I have been working on version 2 of the LigerCat tool since October. Today, we flipped the switch and turned it on, at http://ligercat.ubio.org.
LigerCat is the brainchild of Dr. Neil Sarkar, and was created by me.
It’s hard to explain its use to someone outside the scientific or medicine field, but I’ll try my best to break it down.
The basic idea is that “tagging” is nothing new. The Web 2.0 folks got the idea from librarians, who have been tagging literature for many years. Librarians “tag” things using a “controlled vocabulary,” which is just a set of tags that are curated and maintained by some authoratative body. For instance, scientific articles published in life sciences field are tagged with a controlled vocabulary called Medical Subject Headings (MeSH), which has over 20,000 tags in the set.

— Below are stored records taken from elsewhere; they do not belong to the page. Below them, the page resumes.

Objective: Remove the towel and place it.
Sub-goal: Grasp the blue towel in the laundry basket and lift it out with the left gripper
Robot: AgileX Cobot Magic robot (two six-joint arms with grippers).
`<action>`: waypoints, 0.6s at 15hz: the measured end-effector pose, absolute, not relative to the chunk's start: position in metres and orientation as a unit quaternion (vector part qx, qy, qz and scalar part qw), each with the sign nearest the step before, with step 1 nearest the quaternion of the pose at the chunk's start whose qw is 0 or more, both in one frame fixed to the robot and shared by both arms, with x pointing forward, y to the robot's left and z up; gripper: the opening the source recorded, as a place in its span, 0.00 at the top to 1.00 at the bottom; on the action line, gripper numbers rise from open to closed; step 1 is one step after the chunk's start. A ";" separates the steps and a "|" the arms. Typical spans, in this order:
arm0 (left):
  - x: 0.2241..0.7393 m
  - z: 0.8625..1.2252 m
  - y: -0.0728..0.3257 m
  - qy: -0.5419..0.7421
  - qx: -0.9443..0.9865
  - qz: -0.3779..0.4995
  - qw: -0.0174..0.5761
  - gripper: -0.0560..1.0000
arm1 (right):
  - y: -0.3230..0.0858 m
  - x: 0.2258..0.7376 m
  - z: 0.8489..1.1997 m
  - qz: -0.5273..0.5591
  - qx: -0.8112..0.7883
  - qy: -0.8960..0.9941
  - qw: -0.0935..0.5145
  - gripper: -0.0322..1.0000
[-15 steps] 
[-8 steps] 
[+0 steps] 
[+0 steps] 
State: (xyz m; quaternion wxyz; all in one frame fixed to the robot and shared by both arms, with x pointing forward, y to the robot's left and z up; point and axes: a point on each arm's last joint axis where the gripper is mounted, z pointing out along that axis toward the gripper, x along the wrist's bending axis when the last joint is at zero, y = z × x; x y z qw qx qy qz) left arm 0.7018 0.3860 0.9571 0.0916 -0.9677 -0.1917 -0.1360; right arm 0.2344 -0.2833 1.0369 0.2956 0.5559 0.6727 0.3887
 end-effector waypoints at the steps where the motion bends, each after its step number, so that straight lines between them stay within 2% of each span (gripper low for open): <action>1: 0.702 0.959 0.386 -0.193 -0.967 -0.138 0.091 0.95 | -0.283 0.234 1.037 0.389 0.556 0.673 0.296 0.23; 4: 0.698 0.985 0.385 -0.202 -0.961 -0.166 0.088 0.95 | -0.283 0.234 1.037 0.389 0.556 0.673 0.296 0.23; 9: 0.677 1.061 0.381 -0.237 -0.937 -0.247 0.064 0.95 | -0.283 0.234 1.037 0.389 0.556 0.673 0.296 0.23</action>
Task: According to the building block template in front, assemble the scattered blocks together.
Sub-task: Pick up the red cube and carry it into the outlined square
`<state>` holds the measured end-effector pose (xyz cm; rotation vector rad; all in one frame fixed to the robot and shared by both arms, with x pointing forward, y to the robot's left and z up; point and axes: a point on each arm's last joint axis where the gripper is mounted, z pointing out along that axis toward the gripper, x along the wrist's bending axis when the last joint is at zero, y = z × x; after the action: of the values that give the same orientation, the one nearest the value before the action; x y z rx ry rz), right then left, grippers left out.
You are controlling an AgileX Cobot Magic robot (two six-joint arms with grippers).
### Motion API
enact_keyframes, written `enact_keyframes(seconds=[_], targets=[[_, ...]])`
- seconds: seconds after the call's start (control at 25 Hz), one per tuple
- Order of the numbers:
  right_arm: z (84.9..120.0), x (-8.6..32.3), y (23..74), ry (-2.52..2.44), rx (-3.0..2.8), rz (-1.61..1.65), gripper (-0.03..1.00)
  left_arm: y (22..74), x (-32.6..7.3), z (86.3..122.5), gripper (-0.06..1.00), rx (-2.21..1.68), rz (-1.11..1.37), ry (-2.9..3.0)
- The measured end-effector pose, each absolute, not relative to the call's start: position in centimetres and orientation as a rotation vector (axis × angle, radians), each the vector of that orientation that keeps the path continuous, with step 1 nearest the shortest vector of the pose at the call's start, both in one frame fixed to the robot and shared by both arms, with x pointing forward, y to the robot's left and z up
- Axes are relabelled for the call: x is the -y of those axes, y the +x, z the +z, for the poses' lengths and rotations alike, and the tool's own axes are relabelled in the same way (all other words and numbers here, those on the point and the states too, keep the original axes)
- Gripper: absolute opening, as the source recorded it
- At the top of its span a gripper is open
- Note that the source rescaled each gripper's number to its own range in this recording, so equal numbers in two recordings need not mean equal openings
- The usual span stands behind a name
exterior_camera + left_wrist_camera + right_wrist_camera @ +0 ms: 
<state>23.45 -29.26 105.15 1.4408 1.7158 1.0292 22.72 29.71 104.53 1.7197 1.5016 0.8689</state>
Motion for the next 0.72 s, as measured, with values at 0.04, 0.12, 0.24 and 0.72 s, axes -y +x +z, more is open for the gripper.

The problem is, the journals that publish these articles are not annotated with MeSH descriptors; journals are annotated with another controlled vocabulary called Journal Subject Terms…but there’s only 120 of them! So, an article is published in a journal. This article could be tagged with any number of 20,000 MeSH descriptors. However, the journal that publishes the article is only tagged with one or more of the 120 Subject Terms.
That seems silly, doesn’t it?
That’s where LigerCat comes in. It can find every article published in a journal, and is capable of generating a tag cloud of the MeSH terms applied to every article published in a journal. The National Library of Medicine has a database of life sciences articles called PubMed, so we downloaded all the records, and built indices from that.
From a journal’s MeSH tag cloud, you can click one or more tags. LigerCat will do a live search back to PubMed to see the articles tagged with your selections.
That’s pretty cool to begin with, but there’s a lot more that we can do with the technology.
The articles tab will allow you to do a plain old search into the PubMed article database. Ligercat will download all the results, and build a MeSH tag cloud from the articles returned by your search. You can search for a topic, a person, or an organism, and LigerCat will build you a MeSH cloud based on the results.
Or you can go nuts, and click over to the Genes tab. You can paste a FASTA-formatted sequence of ATC’s and G’s into the text box. (This is a good one to try if you’re curious.) LigerCat uses an algorithm called BLAST to find all the known genes that are similar to the one you pasted. LigerCat will use its own magic to find all the articles written about those genes, then display a MeSH cloud built from all those articles. You could start with an unknown gene sequence, and in the span of a few minutes, be reading articles about that sequence. Pretty neat stuff.
For the geeks reading this, you may notice that the searches to PubMed are performed live outside the HTTP request/response cycle. I used BackgrounDRB to pull this off, and it works quite well. If and when LigerCat experiences a lot of load, BackgrounDRB will allow us to pull the background search workers off onto their own server(s), allowing us to isolate the computationally intensive part of the application away from the app server.